> _Task to carry out_:
Go through the material and return every line that contains the string "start".

> _Dataset section_:
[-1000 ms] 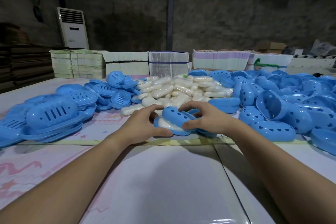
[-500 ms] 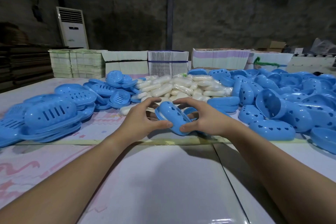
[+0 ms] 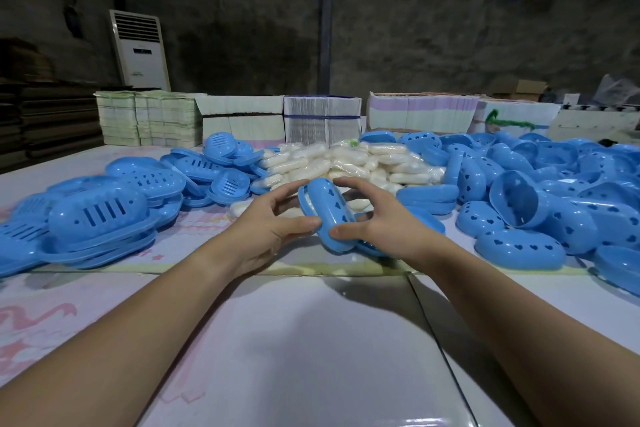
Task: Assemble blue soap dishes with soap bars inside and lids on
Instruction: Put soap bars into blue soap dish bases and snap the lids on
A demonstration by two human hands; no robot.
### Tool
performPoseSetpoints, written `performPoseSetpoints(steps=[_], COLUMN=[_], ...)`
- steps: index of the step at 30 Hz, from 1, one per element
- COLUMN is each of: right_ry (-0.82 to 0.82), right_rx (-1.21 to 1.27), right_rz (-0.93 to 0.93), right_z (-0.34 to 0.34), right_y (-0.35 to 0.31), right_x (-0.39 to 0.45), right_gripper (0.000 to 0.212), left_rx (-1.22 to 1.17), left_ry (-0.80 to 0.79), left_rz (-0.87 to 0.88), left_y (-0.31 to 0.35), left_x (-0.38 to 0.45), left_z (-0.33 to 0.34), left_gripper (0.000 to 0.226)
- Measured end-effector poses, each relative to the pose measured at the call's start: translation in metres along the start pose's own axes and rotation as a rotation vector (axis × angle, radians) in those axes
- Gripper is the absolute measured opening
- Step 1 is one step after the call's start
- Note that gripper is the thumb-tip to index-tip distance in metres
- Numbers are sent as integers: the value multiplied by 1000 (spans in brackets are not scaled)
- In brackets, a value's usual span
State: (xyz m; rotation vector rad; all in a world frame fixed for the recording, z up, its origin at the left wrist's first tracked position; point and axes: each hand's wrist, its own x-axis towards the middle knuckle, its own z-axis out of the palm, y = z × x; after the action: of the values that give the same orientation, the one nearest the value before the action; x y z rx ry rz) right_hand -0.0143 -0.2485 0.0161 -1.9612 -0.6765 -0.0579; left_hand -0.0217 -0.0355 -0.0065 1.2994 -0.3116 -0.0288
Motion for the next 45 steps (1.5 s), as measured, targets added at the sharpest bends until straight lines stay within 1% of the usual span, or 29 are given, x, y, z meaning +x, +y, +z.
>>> performPoseSetpoints(steps=[3,7,10,17,24,31,36,39,41,43,45], right_ry=[6,26,28,-2,-23,-16,-29,-37,-33,-26,-29], right_rx=[72,221,265,285,268,284,256,250,249,234,235], right_rz=[-6,-20,-31,-50,-63,-43,-23,-22,-29,-42,-53], right_z=[-1,1,2,1,0,-2,-3,-3,-4,-5,-5], right_y=[-2,-7,-10,-12,-11,-10,-10,-9,-9,-9,-9], right_x=[-1,-2,-3,-5,-8,-8,-9,-9,-9,-9,-8], right_gripper=[64,63,62,64,66,68,66,66,67,69,70], left_rx=[-64,-105,-120,-73,5,114,193,173,135,114,128], left_ry=[-56,-75,-41,14,-8,-40,-56,-63,-57,-37,-11], left_rz=[-29,-17,-6,2,14,29,14,22,37,62,95], left_y=[2,6,8,6,5,3,1,0,0,2,4], left_x=[0,-1,-4,-5,-5,-4,-4,-5,-4,-4,-4], left_z=[-1,5,9,13,14,16,15,17,18,18,19], left_gripper=[71,66,63,61,65,63,72,78,76,68,63])
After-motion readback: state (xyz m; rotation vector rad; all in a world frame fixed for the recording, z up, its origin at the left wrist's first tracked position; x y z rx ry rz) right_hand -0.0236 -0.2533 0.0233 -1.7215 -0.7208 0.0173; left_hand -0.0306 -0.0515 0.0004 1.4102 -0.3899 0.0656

> _Written solution_:
- Measured end-effector poses, each relative to the pose measured at the call's start: translation in metres along the start pose's own axes and rotation as a rotation vector (axis × angle, radians) in those axes
- Step 1 is one step after the call's start

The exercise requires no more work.